Exercise goal
With pictures left out, write out exactly every line from the start of the data through the one that contains "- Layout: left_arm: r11".

Task material
——

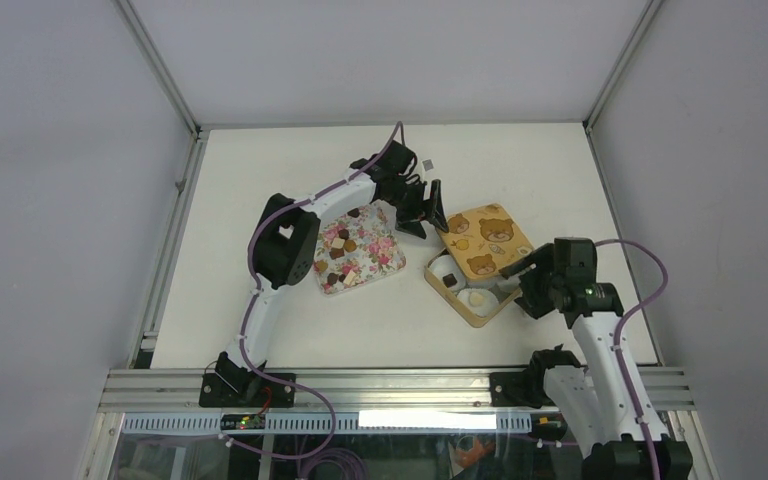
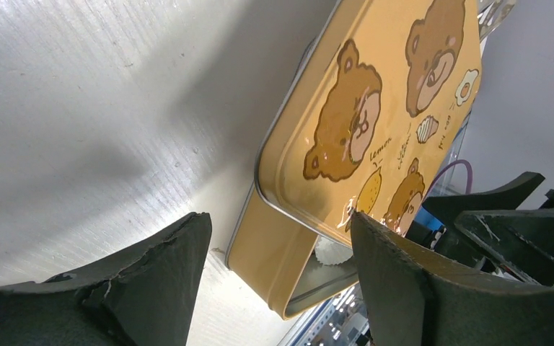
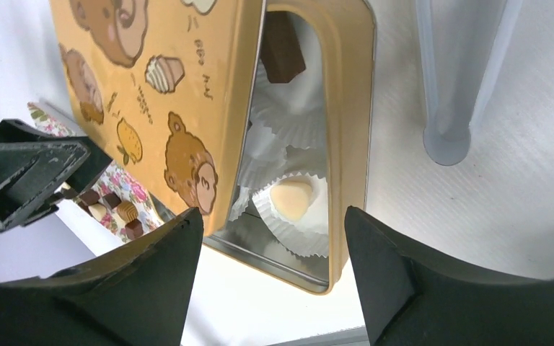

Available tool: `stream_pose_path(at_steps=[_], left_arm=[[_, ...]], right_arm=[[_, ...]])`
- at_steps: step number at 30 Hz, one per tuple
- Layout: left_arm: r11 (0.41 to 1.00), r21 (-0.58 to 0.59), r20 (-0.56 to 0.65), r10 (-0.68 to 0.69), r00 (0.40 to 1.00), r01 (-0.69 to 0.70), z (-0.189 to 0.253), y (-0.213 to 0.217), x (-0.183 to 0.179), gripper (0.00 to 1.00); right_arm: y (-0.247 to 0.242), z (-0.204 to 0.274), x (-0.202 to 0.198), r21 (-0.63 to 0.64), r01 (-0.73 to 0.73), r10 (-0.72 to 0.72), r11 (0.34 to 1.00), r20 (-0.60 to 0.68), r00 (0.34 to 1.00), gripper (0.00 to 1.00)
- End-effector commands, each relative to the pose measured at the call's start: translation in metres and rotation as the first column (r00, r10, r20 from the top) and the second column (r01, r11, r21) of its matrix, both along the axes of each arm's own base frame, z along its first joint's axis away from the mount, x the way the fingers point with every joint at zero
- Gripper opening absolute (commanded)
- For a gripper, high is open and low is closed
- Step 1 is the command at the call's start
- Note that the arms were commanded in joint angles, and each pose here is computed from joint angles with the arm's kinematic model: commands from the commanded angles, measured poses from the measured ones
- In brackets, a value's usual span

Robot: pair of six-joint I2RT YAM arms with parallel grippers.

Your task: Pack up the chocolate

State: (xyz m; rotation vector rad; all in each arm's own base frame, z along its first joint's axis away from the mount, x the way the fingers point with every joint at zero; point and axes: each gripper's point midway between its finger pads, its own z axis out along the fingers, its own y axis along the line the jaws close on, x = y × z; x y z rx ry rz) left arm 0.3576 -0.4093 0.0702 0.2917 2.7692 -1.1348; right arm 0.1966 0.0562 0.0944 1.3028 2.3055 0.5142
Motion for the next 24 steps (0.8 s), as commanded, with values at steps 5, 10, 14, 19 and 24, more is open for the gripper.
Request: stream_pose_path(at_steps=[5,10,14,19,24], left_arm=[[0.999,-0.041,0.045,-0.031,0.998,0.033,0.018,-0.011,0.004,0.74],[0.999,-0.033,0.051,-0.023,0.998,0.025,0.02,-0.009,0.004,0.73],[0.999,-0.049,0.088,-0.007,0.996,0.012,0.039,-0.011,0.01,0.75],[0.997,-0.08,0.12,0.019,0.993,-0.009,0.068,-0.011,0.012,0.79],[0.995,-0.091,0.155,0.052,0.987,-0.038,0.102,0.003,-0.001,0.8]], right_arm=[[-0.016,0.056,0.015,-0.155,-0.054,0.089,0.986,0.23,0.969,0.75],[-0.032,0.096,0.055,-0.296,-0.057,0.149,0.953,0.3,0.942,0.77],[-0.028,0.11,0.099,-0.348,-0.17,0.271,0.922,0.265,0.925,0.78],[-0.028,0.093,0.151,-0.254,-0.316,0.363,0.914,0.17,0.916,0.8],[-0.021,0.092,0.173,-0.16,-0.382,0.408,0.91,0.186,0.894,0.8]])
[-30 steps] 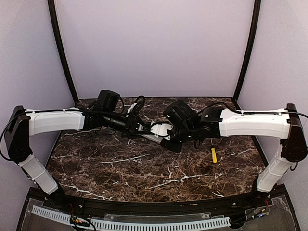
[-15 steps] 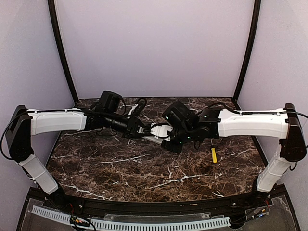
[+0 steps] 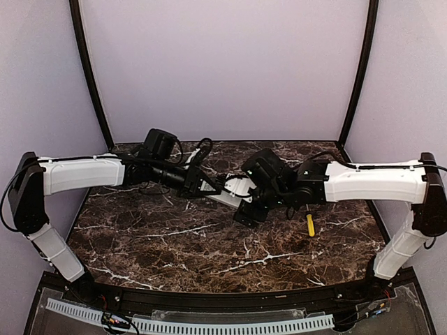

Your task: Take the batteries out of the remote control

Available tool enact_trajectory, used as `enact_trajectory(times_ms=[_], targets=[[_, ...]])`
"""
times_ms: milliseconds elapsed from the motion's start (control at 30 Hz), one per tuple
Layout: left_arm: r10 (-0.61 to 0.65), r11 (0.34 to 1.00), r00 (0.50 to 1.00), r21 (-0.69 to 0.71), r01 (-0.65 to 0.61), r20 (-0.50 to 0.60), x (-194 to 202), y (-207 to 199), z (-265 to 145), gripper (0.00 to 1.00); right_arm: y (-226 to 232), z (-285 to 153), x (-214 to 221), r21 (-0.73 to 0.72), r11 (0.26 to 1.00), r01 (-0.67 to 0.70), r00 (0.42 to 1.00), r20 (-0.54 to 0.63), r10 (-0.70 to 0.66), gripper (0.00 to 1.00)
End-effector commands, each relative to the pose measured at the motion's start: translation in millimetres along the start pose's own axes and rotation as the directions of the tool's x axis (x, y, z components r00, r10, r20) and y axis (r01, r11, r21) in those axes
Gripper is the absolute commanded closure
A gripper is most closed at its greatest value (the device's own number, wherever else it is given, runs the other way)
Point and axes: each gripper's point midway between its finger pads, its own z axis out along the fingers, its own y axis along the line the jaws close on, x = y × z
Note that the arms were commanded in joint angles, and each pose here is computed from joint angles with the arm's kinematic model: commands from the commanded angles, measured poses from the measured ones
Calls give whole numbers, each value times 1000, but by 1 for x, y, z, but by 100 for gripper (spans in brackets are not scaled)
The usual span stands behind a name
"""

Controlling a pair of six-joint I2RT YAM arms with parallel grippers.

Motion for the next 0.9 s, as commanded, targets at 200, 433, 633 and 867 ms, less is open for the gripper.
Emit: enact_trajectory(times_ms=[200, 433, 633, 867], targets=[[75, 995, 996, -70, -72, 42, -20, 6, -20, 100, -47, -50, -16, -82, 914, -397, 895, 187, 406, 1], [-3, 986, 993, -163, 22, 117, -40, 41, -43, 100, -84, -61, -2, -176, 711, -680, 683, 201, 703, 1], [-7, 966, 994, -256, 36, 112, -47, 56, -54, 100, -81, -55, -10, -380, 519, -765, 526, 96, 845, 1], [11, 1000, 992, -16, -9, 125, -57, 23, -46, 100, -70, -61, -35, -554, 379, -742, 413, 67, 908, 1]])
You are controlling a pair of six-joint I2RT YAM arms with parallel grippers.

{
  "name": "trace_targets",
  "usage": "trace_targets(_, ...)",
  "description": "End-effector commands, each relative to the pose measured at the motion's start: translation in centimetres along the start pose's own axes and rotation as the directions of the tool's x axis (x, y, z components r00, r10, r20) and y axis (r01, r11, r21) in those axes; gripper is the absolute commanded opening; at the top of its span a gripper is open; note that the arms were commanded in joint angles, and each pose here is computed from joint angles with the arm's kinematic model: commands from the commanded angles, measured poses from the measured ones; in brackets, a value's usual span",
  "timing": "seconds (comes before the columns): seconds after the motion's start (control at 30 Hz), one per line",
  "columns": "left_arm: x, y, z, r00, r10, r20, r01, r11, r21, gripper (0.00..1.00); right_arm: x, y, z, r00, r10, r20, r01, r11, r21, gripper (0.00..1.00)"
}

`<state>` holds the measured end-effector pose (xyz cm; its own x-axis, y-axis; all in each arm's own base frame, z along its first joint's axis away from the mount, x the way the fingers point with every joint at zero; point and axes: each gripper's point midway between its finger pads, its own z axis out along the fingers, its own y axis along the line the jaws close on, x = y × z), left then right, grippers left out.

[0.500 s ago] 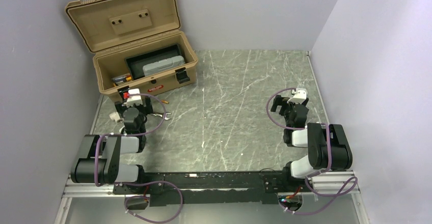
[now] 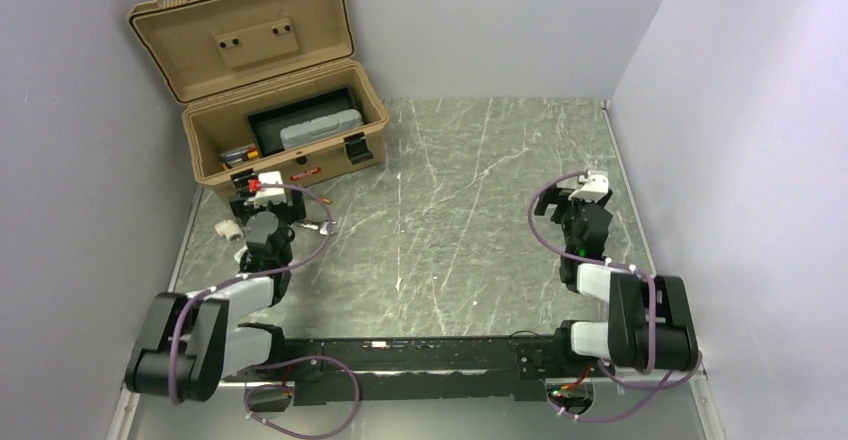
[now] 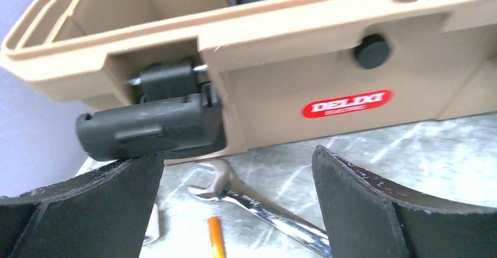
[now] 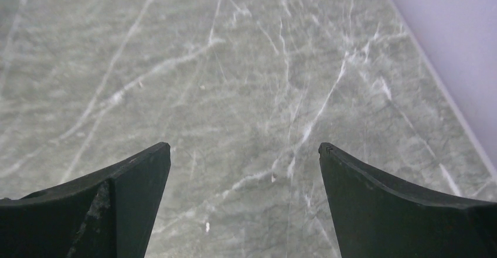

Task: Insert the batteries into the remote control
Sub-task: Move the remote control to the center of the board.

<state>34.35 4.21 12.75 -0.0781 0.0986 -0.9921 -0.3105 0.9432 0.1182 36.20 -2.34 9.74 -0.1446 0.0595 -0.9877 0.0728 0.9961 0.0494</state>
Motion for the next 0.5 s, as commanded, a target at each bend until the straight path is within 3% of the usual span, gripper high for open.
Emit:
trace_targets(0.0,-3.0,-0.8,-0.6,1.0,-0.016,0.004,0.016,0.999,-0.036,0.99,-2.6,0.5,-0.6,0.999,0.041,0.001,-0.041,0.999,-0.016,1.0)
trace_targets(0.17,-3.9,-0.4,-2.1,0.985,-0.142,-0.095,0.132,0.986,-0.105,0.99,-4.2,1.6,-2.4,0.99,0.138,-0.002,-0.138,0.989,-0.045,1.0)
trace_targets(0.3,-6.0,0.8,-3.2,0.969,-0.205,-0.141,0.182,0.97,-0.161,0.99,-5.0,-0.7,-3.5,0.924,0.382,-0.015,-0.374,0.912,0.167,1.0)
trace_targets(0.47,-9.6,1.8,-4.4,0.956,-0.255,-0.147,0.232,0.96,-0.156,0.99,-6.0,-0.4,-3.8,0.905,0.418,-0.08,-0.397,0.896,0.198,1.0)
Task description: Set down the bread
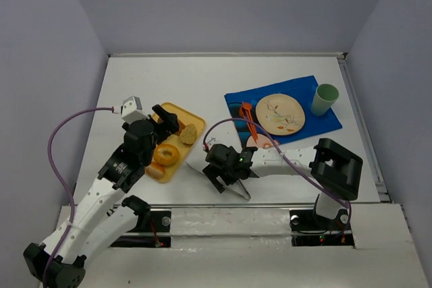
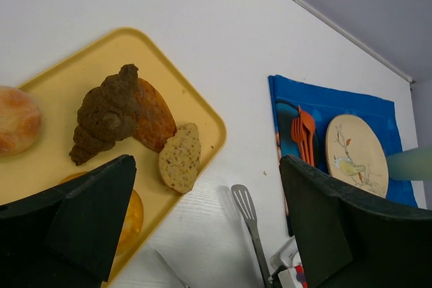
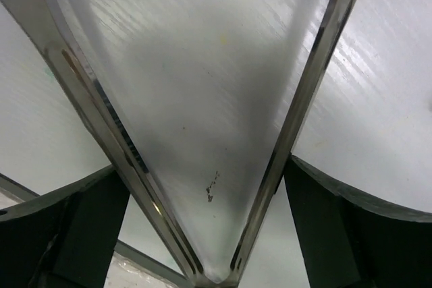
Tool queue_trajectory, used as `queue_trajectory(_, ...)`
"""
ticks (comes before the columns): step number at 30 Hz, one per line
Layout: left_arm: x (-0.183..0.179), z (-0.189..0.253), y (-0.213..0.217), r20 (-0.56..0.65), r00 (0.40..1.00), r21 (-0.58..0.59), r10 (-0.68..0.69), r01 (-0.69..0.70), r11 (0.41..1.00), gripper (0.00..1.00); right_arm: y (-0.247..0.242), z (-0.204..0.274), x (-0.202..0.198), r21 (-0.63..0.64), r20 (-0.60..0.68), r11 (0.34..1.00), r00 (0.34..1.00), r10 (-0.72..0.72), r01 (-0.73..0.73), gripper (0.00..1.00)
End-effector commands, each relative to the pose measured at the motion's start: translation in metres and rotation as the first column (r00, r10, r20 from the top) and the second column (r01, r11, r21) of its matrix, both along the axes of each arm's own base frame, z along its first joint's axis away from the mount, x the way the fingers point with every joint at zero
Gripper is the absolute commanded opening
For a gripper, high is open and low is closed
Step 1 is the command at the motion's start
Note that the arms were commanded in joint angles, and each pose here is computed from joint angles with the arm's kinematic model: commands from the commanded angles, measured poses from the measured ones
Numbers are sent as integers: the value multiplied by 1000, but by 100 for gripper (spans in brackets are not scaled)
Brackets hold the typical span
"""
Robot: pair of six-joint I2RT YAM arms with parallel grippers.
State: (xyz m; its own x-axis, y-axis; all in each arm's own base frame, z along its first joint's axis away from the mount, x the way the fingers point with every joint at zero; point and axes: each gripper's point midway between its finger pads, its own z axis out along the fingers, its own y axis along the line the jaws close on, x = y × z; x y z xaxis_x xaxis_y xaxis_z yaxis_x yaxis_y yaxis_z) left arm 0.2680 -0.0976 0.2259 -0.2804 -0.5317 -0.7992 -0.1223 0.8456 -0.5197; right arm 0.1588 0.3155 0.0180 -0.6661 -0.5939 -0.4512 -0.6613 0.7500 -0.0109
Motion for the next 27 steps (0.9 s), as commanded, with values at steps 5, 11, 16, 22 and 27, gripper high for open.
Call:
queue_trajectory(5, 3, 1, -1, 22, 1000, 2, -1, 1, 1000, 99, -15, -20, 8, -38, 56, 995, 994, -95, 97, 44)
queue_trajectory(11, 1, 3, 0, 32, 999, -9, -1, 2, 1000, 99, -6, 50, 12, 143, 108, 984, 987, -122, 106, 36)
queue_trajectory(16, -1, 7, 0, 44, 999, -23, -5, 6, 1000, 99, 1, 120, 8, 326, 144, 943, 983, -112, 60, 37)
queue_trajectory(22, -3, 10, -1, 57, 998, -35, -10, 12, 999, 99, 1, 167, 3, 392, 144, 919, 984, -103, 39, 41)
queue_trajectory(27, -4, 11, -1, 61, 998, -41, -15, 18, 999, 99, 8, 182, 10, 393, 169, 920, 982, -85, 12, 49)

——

Your solution
Available tool: `stream_pose_path(at_steps=[_], left_arm=[[_, ...]], right_arm=[[_, ...]])`
- at_steps: step number at 30 Hz, one per tuple
- Layout: left_arm: r11 (0.41 to 1.00), r21 (-0.58 to 0.59), r20 (-0.56 to 0.65), r10 (-0.68 to 0.69), r00 (0.40 to 1.00), r01 (-0.69 to 0.70), z (-0.189 to 0.253), y (-0.213 to 0.217), x (-0.183 to 0.179), gripper (0.00 to 1.00); right_arm: y (-0.247 to 0.242), z (-0.204 to 0.274), x (-0.202 to 0.198), r21 (-0.63 to 0.64), r01 (-0.73 to 0.73), r10 (-0.72 to 0.72), r11 (0.34 to 1.00), r20 (-0.60 to 0.68), r00 (0.34 to 1.00), gripper (0.00 to 1.00)

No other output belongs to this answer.